Hosted Grid maintains the same API format as the open source Grid. Data read from Hosted Grid is compatible with the open source Grid.

Usage rights

Your existing Grid will contain an implementation of UsageRightsConfigProvider. This is normally controlled by configuration files.

A copy of your configuration can be loaded into your hosted grid.

Quota configuration

Your existing quota configuration can be copied into your hosted grid.

Bulk archive upload via S3

Image archives can be uploaded via an Amazon Web Services S3 compatible bucket.

We will supply you with S3 credentials (an access token and secret) which allow you to upload your images to our S3 ingest bucket.

The folder to upload to is specific to your Grid.

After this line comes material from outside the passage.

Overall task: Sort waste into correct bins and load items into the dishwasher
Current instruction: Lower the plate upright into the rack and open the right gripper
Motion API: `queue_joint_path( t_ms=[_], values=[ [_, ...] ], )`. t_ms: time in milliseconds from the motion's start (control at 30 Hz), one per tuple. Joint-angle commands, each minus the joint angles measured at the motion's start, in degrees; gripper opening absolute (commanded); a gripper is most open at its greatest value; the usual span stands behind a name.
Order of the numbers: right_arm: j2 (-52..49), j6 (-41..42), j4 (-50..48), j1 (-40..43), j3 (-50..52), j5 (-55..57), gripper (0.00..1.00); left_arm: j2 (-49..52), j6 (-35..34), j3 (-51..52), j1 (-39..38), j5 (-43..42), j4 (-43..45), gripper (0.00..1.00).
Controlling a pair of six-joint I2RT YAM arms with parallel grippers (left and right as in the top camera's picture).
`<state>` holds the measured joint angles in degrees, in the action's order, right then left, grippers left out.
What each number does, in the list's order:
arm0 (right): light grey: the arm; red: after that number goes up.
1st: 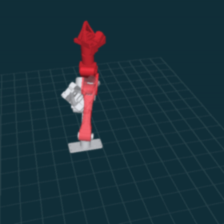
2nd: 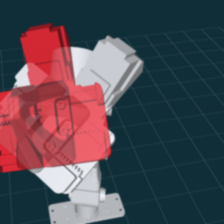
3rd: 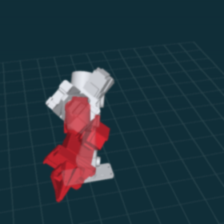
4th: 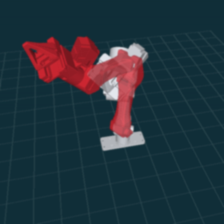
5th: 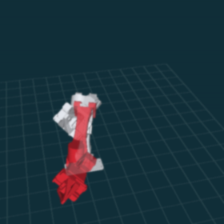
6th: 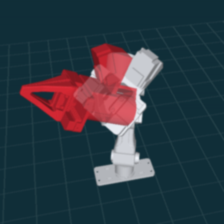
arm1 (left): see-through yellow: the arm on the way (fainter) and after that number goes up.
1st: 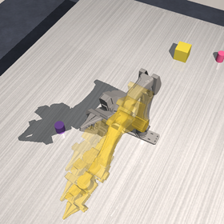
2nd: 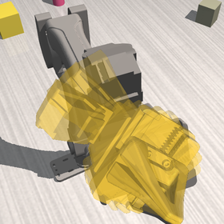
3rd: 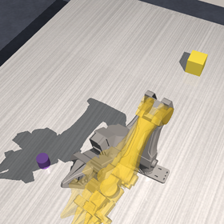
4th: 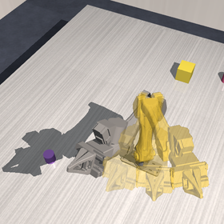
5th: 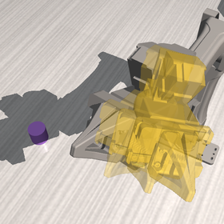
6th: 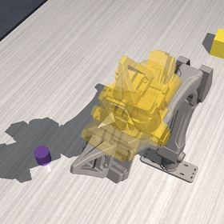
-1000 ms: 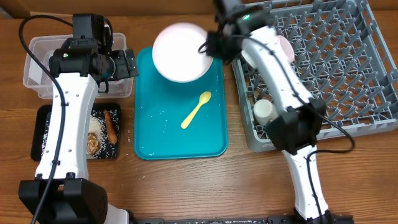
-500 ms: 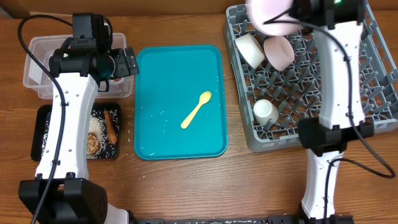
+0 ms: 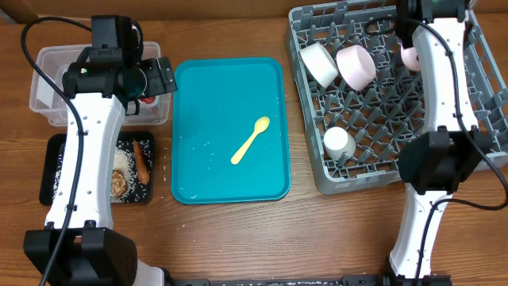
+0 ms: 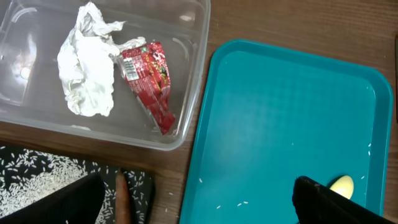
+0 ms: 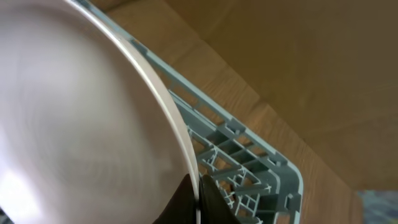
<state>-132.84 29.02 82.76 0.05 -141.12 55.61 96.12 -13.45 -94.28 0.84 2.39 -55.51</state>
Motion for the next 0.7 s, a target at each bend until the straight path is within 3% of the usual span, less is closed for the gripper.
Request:
queue_joint_path(
  t_ms=[0, 667],
  values=[
    [0.28, 1.44, -2.93, -0.44, 3.78, 2.8, 0.04, -0.55, -0.94, -0.7, 0.24, 0.79, 0.79, 0.98],
    [0.28, 1.22, -4.26, -1.11, 5.16, -0.44, 0.04, -0.55, -0.94, -0.7, 0.24, 0.81, 1.99, 1.0]
  ],
)
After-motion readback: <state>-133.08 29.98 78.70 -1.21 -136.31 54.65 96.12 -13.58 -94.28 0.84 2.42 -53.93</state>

Examples using the AWS command line tool:

Upload a single image:
aws --endpoint-url http://storage.googleapis.com s3 cp IMG_3365.JPG s3://hostedgrid-ingest/[your grid]/IMG_3365.JPG

Upload a folder of images
aws --endpoint-url http://storage.googleapis.com s3 cp --recursive /your-local-image-folder/ s3://hostedgrid-ingest/[your grid]/

Migrating away from Hosted Grid

Avoiding lock in. Your image data is yours. Hosted Grid stores your data in standard formats. At anytime you are free to download your original data or extract it via the API.

The original Grid is open source software. There is no technical reason why images extracted from Hosted Grid cannot be migrated to a self-hosted Grid or another supplier. Such a migration would be your responsibility and data transfer charges may apply but there are no Hosted Grid restrictions which would prevent you from doing so.

Pricing

Hosted Grid pricing is dependent on your intended usage patterns.

Any pricing discussion will consider your intended use, the volume of images you wish to store and the number of users who require access.

These factors contribute to pricing:

Image storage

Volume of original images. Images are stored on cloud services and the total size of your image files is a direct cost which has to be past on.

£0.04 per GB / 30 days.

Upload of images

Volume of uploaded images. Images arriving from agencies or by direct upload incur network traffic charges which contribute to cost.

£0.15 per GB.

Download of images

Volume of downloaded images. Original images leaving the system via the API or direct download incur network traffic charges which contribute to cost.

£0.15 per GB.

Number of users

Pricing reflects the number of users permitted to use your Grid.

£15.00 per user per calendar month.

Support

A flat fee to cover the cost of supporting your Grid.